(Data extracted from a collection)
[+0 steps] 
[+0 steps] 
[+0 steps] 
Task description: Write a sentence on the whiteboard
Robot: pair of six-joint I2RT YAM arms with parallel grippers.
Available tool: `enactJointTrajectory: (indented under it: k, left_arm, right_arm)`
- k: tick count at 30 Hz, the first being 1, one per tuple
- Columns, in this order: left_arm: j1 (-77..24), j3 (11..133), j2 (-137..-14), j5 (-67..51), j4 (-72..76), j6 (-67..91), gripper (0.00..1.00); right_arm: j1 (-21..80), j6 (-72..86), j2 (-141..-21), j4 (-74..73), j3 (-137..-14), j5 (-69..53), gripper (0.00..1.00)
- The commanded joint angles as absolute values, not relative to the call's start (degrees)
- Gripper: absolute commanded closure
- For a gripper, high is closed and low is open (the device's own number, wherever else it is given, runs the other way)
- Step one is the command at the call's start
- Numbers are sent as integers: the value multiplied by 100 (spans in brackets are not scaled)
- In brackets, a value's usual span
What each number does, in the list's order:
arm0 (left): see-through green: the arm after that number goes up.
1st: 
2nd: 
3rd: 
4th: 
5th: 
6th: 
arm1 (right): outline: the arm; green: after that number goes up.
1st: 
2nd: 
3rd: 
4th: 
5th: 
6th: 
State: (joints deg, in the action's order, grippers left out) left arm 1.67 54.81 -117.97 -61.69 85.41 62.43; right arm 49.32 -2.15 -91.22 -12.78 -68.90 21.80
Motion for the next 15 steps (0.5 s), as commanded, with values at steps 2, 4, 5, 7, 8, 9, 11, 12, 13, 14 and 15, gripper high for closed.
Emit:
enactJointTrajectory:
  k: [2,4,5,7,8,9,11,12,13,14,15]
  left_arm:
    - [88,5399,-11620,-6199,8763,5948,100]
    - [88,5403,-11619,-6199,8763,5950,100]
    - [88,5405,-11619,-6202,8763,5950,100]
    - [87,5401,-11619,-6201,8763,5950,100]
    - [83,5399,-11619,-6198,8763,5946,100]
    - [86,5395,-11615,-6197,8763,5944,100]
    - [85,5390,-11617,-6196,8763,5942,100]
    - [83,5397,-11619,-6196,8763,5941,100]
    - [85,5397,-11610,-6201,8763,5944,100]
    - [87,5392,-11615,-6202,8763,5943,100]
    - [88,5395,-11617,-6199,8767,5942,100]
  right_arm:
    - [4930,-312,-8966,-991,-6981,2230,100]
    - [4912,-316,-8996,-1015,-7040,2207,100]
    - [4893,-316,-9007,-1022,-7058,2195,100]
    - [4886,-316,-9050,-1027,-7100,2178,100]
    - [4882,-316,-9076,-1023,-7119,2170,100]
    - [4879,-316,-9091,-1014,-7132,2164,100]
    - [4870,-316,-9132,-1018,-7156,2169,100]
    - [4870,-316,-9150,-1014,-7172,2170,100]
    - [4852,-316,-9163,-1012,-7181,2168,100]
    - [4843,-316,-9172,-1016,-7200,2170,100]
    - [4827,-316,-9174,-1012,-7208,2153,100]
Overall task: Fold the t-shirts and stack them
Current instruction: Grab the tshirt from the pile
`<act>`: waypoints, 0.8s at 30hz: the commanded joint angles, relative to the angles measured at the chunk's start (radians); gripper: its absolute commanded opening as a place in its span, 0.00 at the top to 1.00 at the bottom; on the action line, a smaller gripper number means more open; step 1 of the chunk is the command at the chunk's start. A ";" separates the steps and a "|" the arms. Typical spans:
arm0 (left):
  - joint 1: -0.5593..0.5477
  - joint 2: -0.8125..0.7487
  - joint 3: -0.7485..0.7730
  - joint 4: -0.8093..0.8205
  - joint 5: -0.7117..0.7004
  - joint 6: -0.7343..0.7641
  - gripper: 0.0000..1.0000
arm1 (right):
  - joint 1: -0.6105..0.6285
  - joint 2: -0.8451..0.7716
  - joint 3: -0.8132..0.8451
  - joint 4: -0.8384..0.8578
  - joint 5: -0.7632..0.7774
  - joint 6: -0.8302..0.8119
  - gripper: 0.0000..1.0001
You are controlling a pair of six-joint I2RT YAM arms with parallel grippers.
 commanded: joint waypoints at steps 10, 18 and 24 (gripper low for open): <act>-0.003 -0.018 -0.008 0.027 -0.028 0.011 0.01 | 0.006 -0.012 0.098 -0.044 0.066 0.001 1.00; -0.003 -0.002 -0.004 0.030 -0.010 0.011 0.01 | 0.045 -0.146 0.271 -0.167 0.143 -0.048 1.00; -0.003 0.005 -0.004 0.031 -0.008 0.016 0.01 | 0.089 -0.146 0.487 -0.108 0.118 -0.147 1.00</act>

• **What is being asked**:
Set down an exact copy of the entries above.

• **Answer to the exercise**:
[+0 steps] 
[+0 steps] 
[+0 steps] 
Task description: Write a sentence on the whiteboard
Robot: pair of six-joint I2RT YAM arms with parallel grippers.
Available tool: `enactJointTrajectory: (indented under it: k, left_arm, right_arm)`
- k: tick count at 30 Hz, the first being 1, one per tuple
- Columns, in this order: left_arm: j1 (-77..24), j3 (11..133), j2 (-137..-14), j5 (-67..51), j4 (-72..76), j6 (-67..91), gripper (0.00..1.00); right_arm: j1 (-21..80), j6 (-72..86), j2 (-141..-21), j4 (-74..73), j3 (-137..-14), j5 (-69..53), gripper (0.00..1.00)
- The commanded joint angles as absolute values, not relative to the call's start (degrees)
- Gripper: absolute commanded closure
- For a gripper, high is closed and low is open (the device's own number, wherever else it is given, runs the other way)
- Step one is the command at the call's start
- Numbers are sent as integers: the value multiplied by 100 (spans in brackets are not scaled)
- In brackets, a value's usual span
What each number does, in the list's order:
arm0 (left): see-through green: the arm after that number goes up.
1st: 
2nd: 
3rd: 
4th: 
5th: 
6th: 
arm1 (right): outline: the arm; green: after that number goes up.
1st: 
2nd: 
3rd: 
4th: 
5th: 
6th: 
State: (joints deg, in the action's order, grippers left out) left arm 1.67 54.81 -117.97 -61.69 85.41 62.43; right arm 49.32 -2.15 -91.22 -12.78 -68.90 21.80
Motion for the next 15 steps (0.5 s), as commanded, with values at steps 2, 4, 5, 7, 8, 9, 11, 12, 13, 14 and 15, gripper high for closed.
Emit:
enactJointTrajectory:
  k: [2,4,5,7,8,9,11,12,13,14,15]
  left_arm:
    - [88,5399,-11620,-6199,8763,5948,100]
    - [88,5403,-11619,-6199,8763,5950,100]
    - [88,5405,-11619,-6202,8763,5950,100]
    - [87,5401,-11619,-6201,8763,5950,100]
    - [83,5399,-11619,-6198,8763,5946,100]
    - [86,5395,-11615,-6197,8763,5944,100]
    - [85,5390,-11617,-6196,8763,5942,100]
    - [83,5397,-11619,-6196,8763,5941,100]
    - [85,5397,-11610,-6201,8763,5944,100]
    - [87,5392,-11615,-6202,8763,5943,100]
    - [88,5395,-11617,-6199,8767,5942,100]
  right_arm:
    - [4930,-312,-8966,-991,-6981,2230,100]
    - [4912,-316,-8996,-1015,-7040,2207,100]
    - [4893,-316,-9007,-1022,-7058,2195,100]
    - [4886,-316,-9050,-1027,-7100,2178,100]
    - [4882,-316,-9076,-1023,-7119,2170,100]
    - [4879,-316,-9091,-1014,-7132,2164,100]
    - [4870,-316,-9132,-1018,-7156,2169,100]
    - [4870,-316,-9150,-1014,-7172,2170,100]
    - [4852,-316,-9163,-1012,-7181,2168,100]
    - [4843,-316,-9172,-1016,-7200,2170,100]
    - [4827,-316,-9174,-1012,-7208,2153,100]
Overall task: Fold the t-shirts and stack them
Current instruction: Grab the tshirt from the pile
`<act>`: waypoints, 0.8s at 30hz: the commanded joint angles, relative to the angles measured at the chunk's start (radians); gripper: its absolute commanded opening as a place in its span, 0.00 at the top to 1.00 at the bottom; on the action line, a smaller gripper number means more open; step 1 of the chunk is the command at the chunk's start. A ";" separates the steps and a "|" the arms. Typical spans:
arm0 (left):
  - joint 1: -0.5593..0.5477
  - joint 2: -0.8125..0.7487
  - joint 3: -0.7485..0.7730
  - joint 4: -0.8093..0.8205
  - joint 5: -0.7117..0.7004
  - joint 6: -0.7343..0.7641
  - gripper: 0.0000..1.0000
arm1 (right):
  - joint 1: -0.6105..0.6285
  - joint 2: -0.8451..0.7716
  - joint 3: -0.8132..0.8451
  - joint 4: -0.8384..0.8578
  - joint 5: -0.7632..0.7774
  - joint 6: -0.8302..0.8119
  - gripper: 0.0000..1.0001
You are controlling a pair of six-joint I2RT YAM arms with parallel grippers.
 commanded: joint waypoints at steps 10, 18 and 24 (gripper low for open): <act>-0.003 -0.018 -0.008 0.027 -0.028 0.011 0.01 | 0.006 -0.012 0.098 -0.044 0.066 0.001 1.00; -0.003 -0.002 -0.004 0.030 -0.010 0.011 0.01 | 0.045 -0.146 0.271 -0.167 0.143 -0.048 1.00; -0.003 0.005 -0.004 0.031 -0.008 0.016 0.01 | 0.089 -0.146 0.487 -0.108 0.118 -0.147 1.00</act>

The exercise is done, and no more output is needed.